--- Listed records Enclosed Below ---

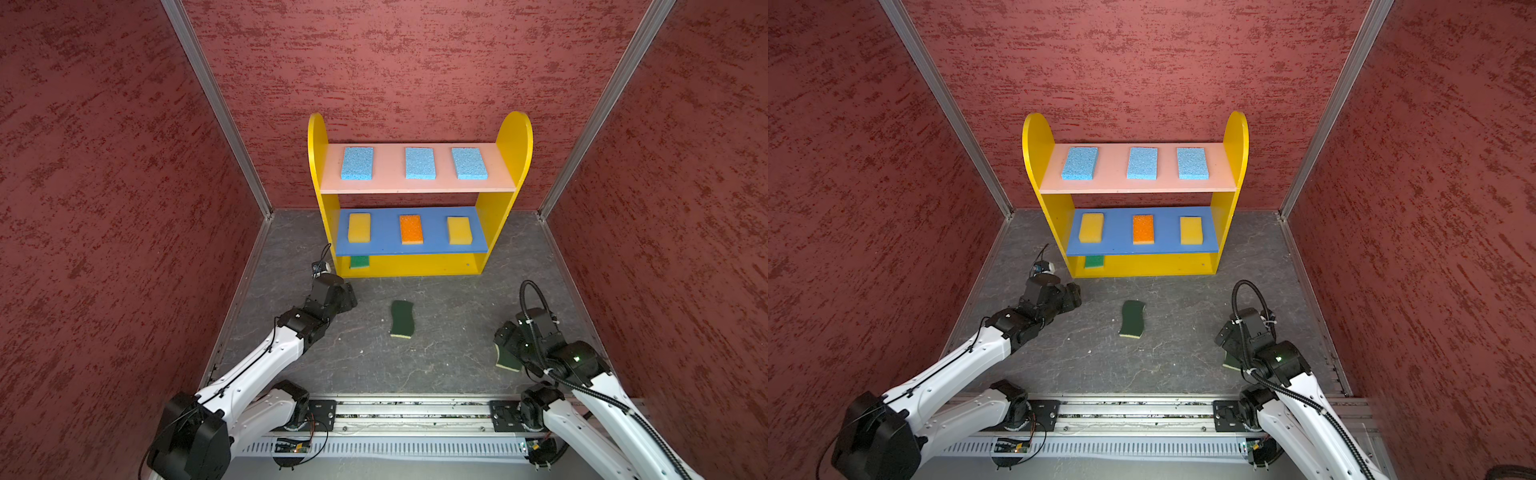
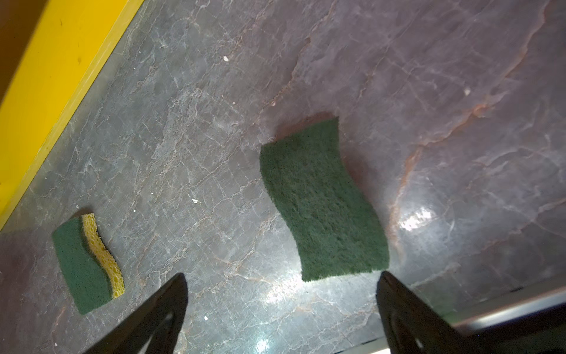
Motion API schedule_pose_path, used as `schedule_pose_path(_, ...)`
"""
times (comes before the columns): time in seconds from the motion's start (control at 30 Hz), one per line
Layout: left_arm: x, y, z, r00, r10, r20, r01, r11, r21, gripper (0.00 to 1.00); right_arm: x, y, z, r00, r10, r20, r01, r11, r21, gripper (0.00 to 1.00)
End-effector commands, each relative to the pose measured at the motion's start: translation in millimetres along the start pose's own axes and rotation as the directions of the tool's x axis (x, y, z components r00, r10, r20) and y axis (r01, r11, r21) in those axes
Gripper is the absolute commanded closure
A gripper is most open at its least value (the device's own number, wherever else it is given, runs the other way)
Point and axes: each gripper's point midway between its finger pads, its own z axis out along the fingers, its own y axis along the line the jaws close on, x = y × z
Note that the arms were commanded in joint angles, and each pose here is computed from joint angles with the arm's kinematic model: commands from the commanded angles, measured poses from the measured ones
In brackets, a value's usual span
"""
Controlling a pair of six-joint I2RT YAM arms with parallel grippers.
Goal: Arrange cleaning sponges on a shelf
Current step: Move the cleaning sponge to the center of the table.
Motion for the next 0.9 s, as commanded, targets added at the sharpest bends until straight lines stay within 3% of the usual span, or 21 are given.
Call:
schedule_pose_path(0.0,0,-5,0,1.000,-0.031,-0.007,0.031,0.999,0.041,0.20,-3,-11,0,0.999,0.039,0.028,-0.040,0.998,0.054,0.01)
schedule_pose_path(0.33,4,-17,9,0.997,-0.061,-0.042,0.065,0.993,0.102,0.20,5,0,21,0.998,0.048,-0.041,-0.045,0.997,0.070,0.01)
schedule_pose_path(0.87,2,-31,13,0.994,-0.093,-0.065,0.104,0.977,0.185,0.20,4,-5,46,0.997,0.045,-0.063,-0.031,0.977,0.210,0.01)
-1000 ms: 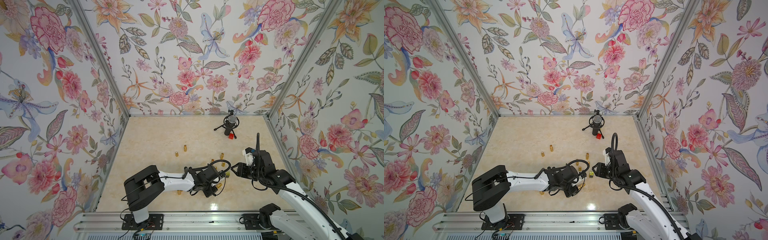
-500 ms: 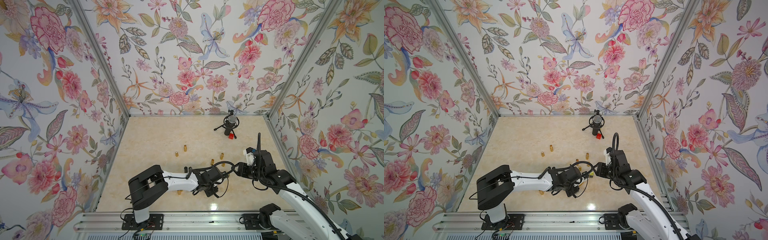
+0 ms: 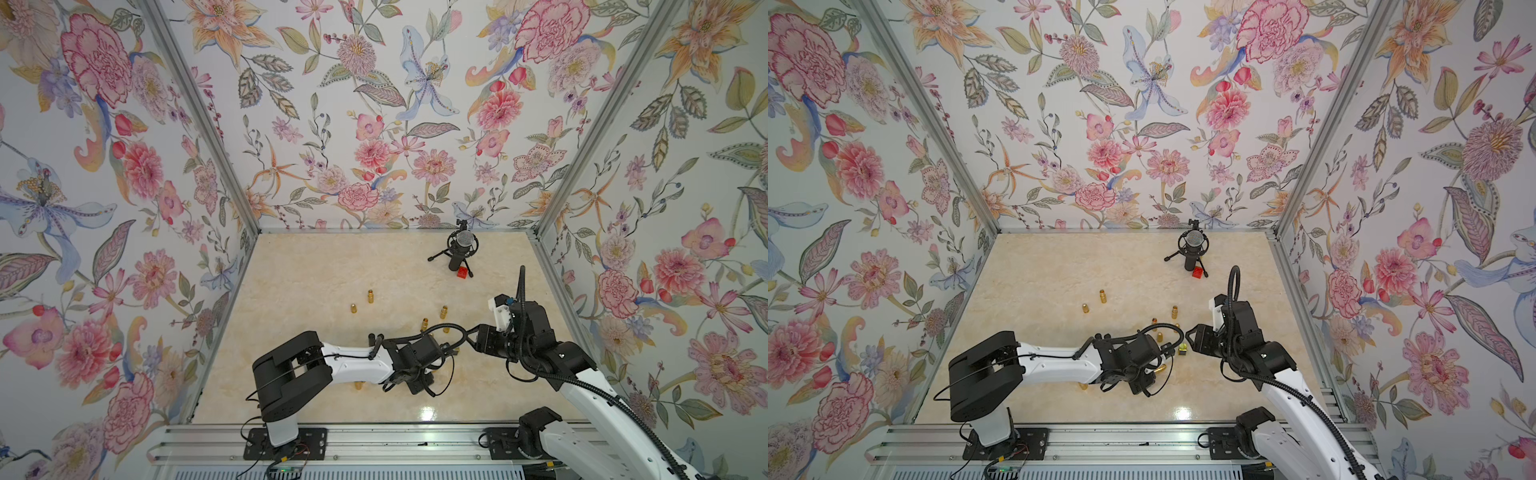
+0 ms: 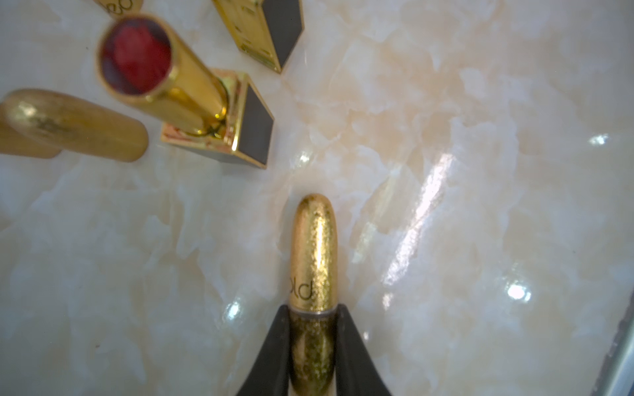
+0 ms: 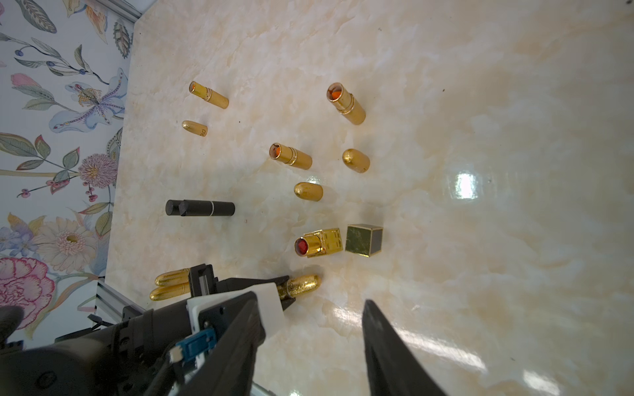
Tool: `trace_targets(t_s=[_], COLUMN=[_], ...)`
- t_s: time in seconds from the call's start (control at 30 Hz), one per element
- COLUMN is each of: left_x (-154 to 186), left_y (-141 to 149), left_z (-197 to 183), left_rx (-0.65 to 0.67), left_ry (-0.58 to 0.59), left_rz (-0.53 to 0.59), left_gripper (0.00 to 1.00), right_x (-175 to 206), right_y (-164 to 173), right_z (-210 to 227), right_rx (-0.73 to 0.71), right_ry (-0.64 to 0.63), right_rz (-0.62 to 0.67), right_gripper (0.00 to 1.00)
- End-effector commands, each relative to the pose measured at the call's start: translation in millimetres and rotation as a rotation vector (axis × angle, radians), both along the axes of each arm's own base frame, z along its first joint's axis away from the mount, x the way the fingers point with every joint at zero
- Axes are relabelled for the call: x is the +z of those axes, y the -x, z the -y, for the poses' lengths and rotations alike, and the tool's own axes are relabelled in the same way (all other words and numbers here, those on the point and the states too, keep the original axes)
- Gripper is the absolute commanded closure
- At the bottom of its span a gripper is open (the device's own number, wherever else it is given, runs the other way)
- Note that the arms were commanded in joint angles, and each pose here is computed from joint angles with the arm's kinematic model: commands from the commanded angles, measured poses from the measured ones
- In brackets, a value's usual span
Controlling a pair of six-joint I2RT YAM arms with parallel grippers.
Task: Open the lipstick cap
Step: Pick up the lipstick at the center of the board, then open the cover of the lipstick.
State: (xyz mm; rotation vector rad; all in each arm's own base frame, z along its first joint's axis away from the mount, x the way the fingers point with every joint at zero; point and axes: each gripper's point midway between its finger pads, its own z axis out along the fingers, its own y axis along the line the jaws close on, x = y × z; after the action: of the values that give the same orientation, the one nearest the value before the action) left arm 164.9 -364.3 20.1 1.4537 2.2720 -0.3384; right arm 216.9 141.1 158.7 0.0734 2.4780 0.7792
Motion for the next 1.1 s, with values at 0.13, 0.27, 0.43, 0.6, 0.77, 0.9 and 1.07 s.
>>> trace_targets(t_s=[0.13,0.27,0.43,0.6,0.77,0.9,1.07], left_x=[37,79,136,172,179,183,181], left_y=[-15,-35,-59,-59,-59,-54,-52], left_z=[-10,-16,-32,-45,-46,-43,-44], left_rx=[0.100,0.170,0.255,0.237,0.202,0.163,0.159], left_ry=[0.140,0.284,0.502,0.665,0.670,0.683,0.679], left_rz=[0.052,0.135,0.273,0.401,0.436,0.434,0.429], left_gripper=[0.87,0.90,0.89,0.86,0.87,0.89,0.91], right_x=[15,32,44,62,78,80,72], right_y=[3,0,3,2,2,-6,-8], right_z=[-11,-26,-63,-104,-138,-145,-148], right_rx=[0.040,0.055,0.119,0.183,0.260,0.250,0.250], right_ry=[-0.058,-0.151,-0.279,-0.391,-0.407,-0.380,-0.349], right_rz=[0.005,0.018,-0.001,0.024,0.062,0.084,0.089], right_gripper=[0.48,0.42,0.39,0.34,0.36,0.45,0.57])
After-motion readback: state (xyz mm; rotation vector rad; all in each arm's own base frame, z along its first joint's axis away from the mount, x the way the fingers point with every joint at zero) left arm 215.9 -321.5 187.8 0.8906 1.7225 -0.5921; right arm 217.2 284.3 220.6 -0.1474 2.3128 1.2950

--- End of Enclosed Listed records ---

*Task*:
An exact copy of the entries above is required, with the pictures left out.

*Finished task*:
Motion API schedule_pose_path, used as `schedule_pose_path(_, ...)`
"""
times (comes before the columns): time in seconds from the motion's start (control at 30 Hz), one per line
Layout: left_arm: x, y, z, r00, r10, r20, r01, r11, r21, gripper (0.00 to 1.00); right_arm: x, y, z, r00, r10, r20, r01, r11, r21, gripper (0.00 to 1.00)
End-effector commands, each relative to the pose measured at the motion's start: translation in millimetres along the start pose's own axes and rotation as the directions of the tool's x axis (x, y, z components r00, r10, r20) and y axis (r01, r11, r21) in those axes
Gripper is the absolute commanded closure
A gripper is most open at its least value (the device's own number, wherever else it is given, runs the other way)
Point and axes: each gripper's point midway between its finger pads, its own z axis out along the fingers, its own y axis along the line the jaws close on, x = y × z
Note that the arms were commanded in joint angles, and each pose here is computed from joint angles with the arm's kinematic model: commands from the commanded angles, measured poses from the measured ones
In brackets, a value's usual span
"""
Controlling a pair of six-joint I2RT YAM arms with parallel grippers.
Goal: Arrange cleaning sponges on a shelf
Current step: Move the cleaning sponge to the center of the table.
Motion for the next 0.9 s, as commanded, targets added at the sharpest bends until straight lines stay within 3% of the usual span, or 21 are given.
Call:
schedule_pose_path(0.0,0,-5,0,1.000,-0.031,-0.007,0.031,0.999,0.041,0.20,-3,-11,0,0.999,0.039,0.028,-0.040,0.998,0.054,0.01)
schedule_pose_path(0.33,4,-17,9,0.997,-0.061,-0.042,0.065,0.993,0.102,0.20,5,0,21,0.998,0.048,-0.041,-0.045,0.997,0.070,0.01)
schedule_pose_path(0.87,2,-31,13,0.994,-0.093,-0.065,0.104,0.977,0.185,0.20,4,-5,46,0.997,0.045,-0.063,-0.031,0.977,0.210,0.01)
-1000 ms: 
-500 ms: 
+0 ms: 
+0 ms: 
+0 ms: 
Tool: `trace_targets(t_s=[_], COLUMN=[_], ...)`
- t_s: time in seconds from the call's start (control at 30 Hz), one per element
- COLUMN is each of: left_x (-154 to 186), left_y (-141 to 149), left_z (-197 to 183), left_rx (-0.65 to 0.67), left_ry (-0.58 to 0.59), left_rz (-0.53 to 0.59), left_gripper (0.00 to 1.00), right_x (-175 to 206), right_y (-164 to 173), right_z (-210 to 227), right_rx (-0.73 to 0.71), right_ry (-0.64 to 0.63), right_rz (-0.62 to 0.67), right_gripper (0.00 to 1.00)
- End-effector commands, each relative to the pose measured at the call's start: translation in millimetres and rotation as a rotation vector (axis × angle, radians), both along the axes of each arm's own base frame, z along its first joint's axis away from the mount, x the way the fingers point with every joint at zero
- Axes are relabelled for the call: x is the +z of those axes, y the -x, z the -y, for the poses' lengths and rotations alike, and the tool's own axes are relabelled in the same way (all other words and numbers here, those on the point and the states too, keep the original axes)
- Gripper is the absolute commanded closure
- At the bottom of its span a gripper is open (the device's own number, wherever else it is given, runs the other way)
- Note that the arms were commanded in joint angles, and each pose here is computed from joint angles with the arm's kinematic model: commands from the commanded angles, measured poses from the measured ones
- In brackets, a value's usual span
Controlling a pair of six-joint I2RT YAM arms with parallel grippers.
Task: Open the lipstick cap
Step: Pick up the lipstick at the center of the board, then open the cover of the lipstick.
State: (xyz mm; rotation vector rad; all in each arm's own base frame, z along its first joint's axis away from the mount, x the way the fingers point with every joint at zero; point and axes: each gripper's point midway between its finger pads, its own z axis out along the fingers, its own y axis along the line the jaws close on, x = y × z; after the action: of the values that give the same orientation, the one nearest the value before the action) left arm 164.9 -364.3 20.1 1.4537 2.2720 -0.3384; right arm 216.9 141.1 158.7 0.0734 2.4780 0.7792
Motion for the next 1.1 s, with values at 0.13, 0.27, 0.43, 0.6, 0.77, 0.9 and 1.07 s.
>>> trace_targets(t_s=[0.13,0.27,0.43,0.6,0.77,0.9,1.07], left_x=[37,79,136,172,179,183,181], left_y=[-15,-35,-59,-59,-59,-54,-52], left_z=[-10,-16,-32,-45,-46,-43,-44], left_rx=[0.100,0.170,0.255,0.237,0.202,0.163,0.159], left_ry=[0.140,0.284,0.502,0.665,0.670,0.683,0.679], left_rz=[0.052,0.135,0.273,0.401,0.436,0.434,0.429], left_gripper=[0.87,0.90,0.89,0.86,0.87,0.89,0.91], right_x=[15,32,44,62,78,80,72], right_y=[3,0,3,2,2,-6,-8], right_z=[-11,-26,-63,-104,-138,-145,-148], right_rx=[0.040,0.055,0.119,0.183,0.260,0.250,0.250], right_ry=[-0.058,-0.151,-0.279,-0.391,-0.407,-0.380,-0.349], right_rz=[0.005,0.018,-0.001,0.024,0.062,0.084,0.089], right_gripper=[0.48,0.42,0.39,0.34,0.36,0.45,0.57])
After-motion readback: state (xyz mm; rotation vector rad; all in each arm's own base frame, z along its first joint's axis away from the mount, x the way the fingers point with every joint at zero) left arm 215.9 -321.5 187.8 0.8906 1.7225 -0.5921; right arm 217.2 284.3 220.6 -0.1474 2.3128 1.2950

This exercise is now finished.